A multiscale Mueller polarimetry module for a stereo zoom microscope

  • Adam Gribble
  • Michael A. Pinkert
  • Jared Westreich
  • Yuming Liu
  • Adib Keikhosravi
  • Mohammadali Khorasani
  • Sharon Nofech-Mozes
  • Kevin W. EliceiriEmail author
  • Alex VitkinEmail author
Original Article

Abstract

Mueller polarimetry is a quantitative polarized light imaging modality that is capable of label-free visualization of tissue pathology, does not require extensive sample preparation, and is suitable for wide-field tissue analysis. It holds promise for selected applications in biomedicine, but polarimetry systems are often constrained by limited end-user accessibility and/or long-imaging times. In order to address these needs, we designed a multiscale-polarimetry module that easily couples to a commercially available stereo zoom microscope. This paper describes the module design and provides initial polarimetry imaging results from a murine preclinical breast cancer model and human breast cancer samples. The resultant polarimetry module has variable resolution and field of view, is low-cost, and is simple to switch in or out of a commercial microscope. The module can reduce long imaging times by adopting the main imaging approach used in pathology: scanning at low resolution to identify regions of interest, then at high resolution to inspect the regions in detail. Preliminary results show how the system can aid in region of interest identification for pathology, but also highlight that more work is needed to understand how tissue structures of pathological interest appear in Mueller polarimetry images across varying spatial zoom scales.

Keywords

Mueller matrix polarimetry Multiscale Stereo zoom microscope Module Pathology Label-free imaging 

Notes

Acknowledgements

The authors thanks David Inman and Dr. Suzanne Ponik of the UW-Madison for providing the murine mammary gland samples. Also, thanks are due to James Jonkman of the Advanced Optical Microscopy Facility (Toronto) for help with the stereo zoom microscope. We acknowledge Drs. Patricia Keely, Jeremy Bredfeldt, Joseph Szulczewski and Andreas Velten of the UW-Madison for useful discussions on the project. Funding is acknowledged from the Morgridge Institute for Research, Canadian Institutes of Health Research (AV) and NIH U54DK104310 (KWE). The authors also thank the UW Translational Research Initiatives in Pathology Laboratory, in part supported by the UW Department of Pathology and Laboratory Medicine and UWCCC Grant P30 CA014520, for use of its facilities and services.

Funding

This study was funded by Morgridge Institute for Research (KWE), Canadian Institutes of Health Research (AV) and NIH U54DK104310 (KWE).

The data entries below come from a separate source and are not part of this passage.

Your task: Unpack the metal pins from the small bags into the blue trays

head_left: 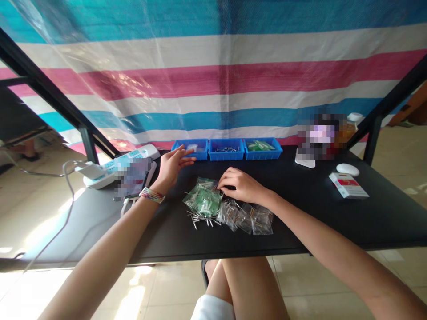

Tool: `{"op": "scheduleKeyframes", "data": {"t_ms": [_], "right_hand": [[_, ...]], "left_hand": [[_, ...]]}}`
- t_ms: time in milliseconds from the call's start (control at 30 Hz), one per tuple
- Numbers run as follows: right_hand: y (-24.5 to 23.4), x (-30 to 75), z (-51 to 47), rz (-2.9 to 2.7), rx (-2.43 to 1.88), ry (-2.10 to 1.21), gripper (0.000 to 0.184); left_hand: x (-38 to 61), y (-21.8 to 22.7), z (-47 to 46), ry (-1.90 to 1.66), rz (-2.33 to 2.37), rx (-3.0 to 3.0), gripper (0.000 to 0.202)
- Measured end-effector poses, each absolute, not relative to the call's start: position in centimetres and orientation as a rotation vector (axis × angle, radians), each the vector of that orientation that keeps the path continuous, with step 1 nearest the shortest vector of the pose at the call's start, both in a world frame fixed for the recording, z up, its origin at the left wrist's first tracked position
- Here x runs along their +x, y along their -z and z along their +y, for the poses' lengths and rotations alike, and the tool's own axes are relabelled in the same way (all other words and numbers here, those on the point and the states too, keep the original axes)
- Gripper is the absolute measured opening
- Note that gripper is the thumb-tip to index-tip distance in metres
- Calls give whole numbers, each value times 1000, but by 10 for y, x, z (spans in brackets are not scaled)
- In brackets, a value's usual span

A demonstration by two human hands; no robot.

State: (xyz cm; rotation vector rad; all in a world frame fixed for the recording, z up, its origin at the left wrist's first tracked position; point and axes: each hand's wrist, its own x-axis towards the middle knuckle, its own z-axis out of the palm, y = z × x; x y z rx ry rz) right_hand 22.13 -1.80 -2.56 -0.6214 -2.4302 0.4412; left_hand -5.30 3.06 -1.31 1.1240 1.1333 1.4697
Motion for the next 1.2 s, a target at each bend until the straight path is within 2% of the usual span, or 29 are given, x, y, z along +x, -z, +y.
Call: {"op": "scheduleKeyframes", "data": {"t_ms": [200,300,400,500,600,733,867,1067,1200], "right_hand": [[30,222,-13,-2105,-786,-507,16],[36,220,-7,-1797,-888,-834,16],[39,219,-1,-1507,-866,-1172,34],[39,218,0,-1353,-819,-1370,46],[35,216,-4,-1291,-804,-1502,48],[29,213,-11,-1348,-817,-1473,44],[24,212,-16,-1499,-813,-1295,35],[29,210,-13,-1413,-855,-1422,34],[29,211,-11,-1250,-885,-1528,40]], "left_hand": [[-41,9,18,-1420,1140,1572,41],[-31,8,7,-1313,1081,1968,39],[-23,9,-2,-1156,924,2330,41],[-19,11,-5,-1065,818,2470,39],[-18,13,-4,-1115,809,2470,28],[-17,11,-4,-1204,807,2425,15],[-17,7,-4,-1216,834,2353,18],[-20,11,-3,-1133,851,2369,17],[-22,13,-4,-1179,863,2426,33]]}}
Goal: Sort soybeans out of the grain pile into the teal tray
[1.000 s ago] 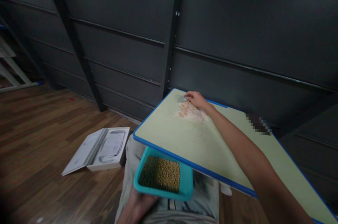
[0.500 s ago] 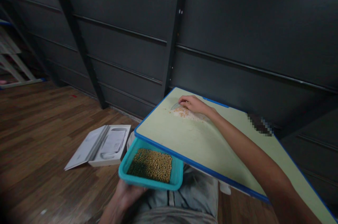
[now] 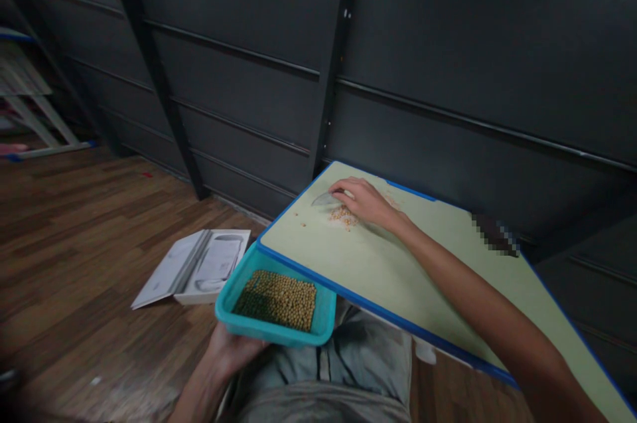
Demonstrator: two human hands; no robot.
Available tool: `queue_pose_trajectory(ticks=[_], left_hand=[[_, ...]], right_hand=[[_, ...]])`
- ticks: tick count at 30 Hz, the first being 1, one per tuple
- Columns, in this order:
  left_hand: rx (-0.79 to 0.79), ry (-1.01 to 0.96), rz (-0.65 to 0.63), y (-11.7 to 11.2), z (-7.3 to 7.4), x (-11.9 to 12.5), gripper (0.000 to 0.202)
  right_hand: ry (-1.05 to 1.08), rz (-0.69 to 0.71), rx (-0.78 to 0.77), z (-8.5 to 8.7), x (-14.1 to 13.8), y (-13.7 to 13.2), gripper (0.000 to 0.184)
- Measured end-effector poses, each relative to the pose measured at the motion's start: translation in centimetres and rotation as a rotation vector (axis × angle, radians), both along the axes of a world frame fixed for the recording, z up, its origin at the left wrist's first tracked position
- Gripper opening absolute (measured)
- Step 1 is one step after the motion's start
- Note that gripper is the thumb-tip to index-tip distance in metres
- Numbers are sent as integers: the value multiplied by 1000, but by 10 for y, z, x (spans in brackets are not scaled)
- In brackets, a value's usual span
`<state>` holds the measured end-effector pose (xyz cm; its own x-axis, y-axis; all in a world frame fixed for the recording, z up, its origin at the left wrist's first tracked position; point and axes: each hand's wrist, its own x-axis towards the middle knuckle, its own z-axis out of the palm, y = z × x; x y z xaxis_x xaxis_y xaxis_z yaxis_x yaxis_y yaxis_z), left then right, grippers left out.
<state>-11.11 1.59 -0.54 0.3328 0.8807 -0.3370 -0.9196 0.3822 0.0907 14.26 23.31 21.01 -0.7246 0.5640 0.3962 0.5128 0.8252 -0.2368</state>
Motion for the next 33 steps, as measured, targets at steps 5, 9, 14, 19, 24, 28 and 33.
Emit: queue_pose_trajectory(ticks=[5, 9, 14, 19, 24, 28, 33], left_hand=[[125, -11, 12, 3, -5, -4, 37], [177, 11, 8, 2, 6, -1, 42], [77, 52, 26, 2, 10, 1, 41], [-4, 2, 25, 3, 3, 7, 43], [-17, -8, -2, 1, 0, 13, 48], [1, 28, -7, -1, 2, 13, 39], [23, 56, 14, -1, 4, 13, 37]], right_hand=[[22, 8, 88, -7, -48, -19, 19], [-91, 86, 127, -12, -71, -39, 23], [-179, 152, 135, -15, -61, -72, 28], [-198, 220, 155, -13, -37, -114, 29], [-182, 210, 176, -5, -21, -128, 29], [-63, 20, 200, 5, -14, -77, 27], [-75, -409, 183, 17, -10, 33, 32]])
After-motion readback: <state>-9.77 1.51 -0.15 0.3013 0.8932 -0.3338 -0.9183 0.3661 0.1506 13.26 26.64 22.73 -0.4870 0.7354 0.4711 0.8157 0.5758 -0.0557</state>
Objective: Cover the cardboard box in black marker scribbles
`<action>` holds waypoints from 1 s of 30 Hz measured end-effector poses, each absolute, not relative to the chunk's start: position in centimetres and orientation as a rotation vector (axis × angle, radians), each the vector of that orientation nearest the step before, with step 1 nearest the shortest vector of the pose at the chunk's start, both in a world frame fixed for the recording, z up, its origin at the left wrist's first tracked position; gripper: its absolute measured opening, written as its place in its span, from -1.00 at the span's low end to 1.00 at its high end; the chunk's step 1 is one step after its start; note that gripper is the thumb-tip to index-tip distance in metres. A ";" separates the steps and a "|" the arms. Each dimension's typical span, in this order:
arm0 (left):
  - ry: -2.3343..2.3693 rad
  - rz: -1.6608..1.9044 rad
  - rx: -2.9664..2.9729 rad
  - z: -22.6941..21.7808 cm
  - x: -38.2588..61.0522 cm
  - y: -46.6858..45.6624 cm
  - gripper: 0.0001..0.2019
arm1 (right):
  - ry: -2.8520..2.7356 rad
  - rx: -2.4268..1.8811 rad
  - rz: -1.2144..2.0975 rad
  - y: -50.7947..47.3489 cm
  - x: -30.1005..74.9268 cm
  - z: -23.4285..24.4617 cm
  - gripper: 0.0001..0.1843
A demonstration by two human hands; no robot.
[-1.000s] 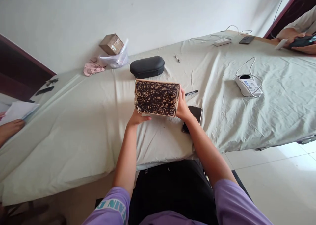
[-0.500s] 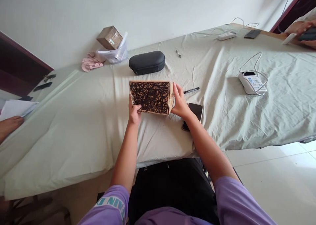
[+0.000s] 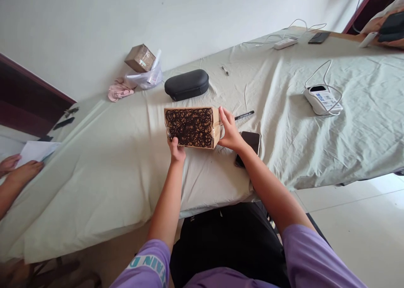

Compliance with ethical standards

Conflict of interest

All authors declare that they have no conflicts of interest.

Ethical approval

All applicable international, national, and/or institutional guidelines for the care and use of animals were followed. All procedures performed in studies involving human participants were in accordance with the ethical standards of the institutional and/or national research committee and with the 1964 Helsinki declaration and its later amendments or comparable ethical standards. Mouse mammary samples were obtained after acquiring approval from the Institutional Animal Care and Use Committee approval at the University of Wisconsin at Madison (WI, USA). The human breast samples were approved under institutional ethics and biosafety approval obtained from Sunnybrook Hospital in Toronto, Ontario, Canada.

Informed consent

Sunnybrook REB determined that an informed consent form was not required for this study.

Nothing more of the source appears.